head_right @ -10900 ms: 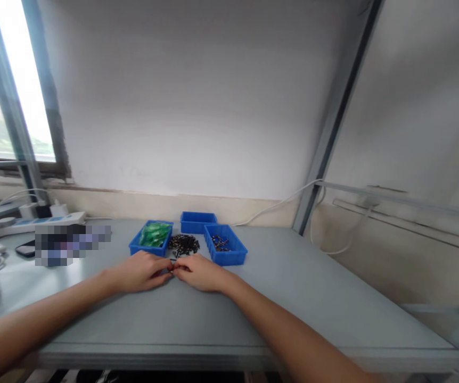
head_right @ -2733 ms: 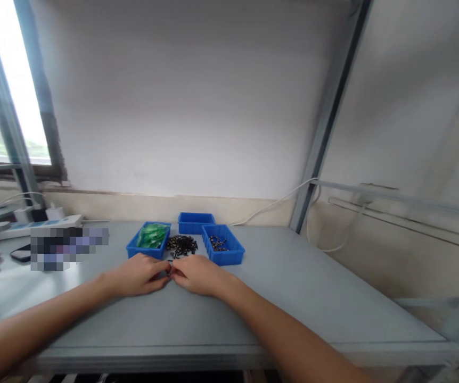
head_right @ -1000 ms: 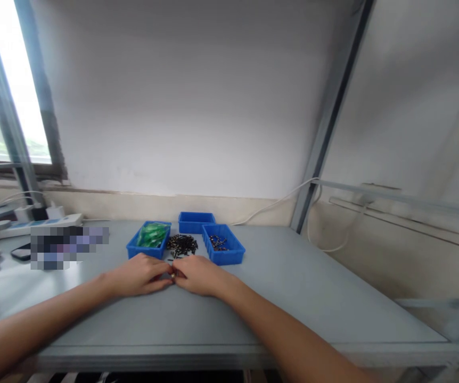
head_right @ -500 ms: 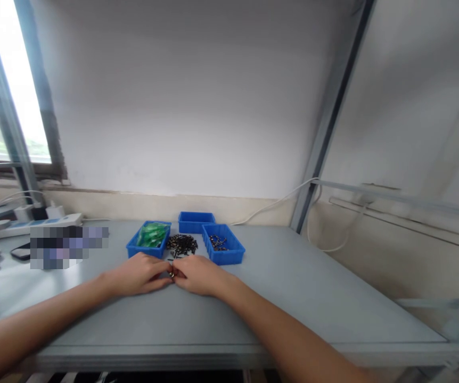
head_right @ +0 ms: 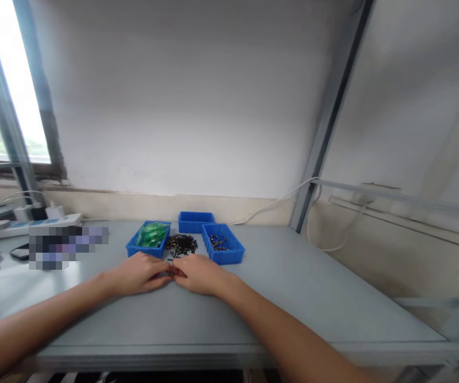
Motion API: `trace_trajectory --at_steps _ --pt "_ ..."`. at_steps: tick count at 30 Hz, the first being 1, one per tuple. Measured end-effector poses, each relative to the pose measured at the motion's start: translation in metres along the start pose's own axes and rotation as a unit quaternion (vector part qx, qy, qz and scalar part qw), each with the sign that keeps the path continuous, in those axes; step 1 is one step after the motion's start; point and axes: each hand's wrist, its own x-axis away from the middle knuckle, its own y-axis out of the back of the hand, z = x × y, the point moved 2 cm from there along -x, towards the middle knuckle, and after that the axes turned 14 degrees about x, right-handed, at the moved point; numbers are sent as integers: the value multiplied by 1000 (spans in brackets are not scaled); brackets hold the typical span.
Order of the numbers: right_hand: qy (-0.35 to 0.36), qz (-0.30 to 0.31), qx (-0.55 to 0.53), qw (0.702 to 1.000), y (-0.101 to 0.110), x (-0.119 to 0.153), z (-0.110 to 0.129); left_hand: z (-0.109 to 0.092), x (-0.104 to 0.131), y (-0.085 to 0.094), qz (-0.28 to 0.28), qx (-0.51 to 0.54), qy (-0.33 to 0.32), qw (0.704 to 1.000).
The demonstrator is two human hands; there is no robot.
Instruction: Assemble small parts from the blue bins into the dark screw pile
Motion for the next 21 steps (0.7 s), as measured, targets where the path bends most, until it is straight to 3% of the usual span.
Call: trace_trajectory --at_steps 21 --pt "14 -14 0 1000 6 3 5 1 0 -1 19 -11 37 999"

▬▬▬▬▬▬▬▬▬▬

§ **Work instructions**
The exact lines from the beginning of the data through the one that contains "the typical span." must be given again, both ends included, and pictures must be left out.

§ **Task solution**
head_right @ -10900 ms: 
head_right @ -2733 ms: 
head_right @ -1000 ms: 
head_right @ -500 ms: 
head_right @ +0 ms: 
Motion API: `trace_trajectory --at_steps _ --pt "_ ..."`. at_steps: tick count at 30 Hz, the first being 1, one per tuple. Measured end-effector poses, each relative to the pose measured at the motion's start: translation in metres along the start pose's own axes and rotation as a unit quaternion (vector part qx, qy, qz and scalar part qw), each with the sign that keeps the path continuous, in those axes; step 1 is one step after the motion's start; point and axes: each hand's wrist, its own x-axis away from the middle knuckle, its own y-axis out of the back of the hand, z = x × y, the point moved 2 cm from there along -x, towards the middle knuckle, and after that the axes turned 14 degrees about x, right-handed, at the moved point; numbers are sent as integers: the value multiplied by 1000 (spans in brackets are not scaled); brackets hold the typical span.

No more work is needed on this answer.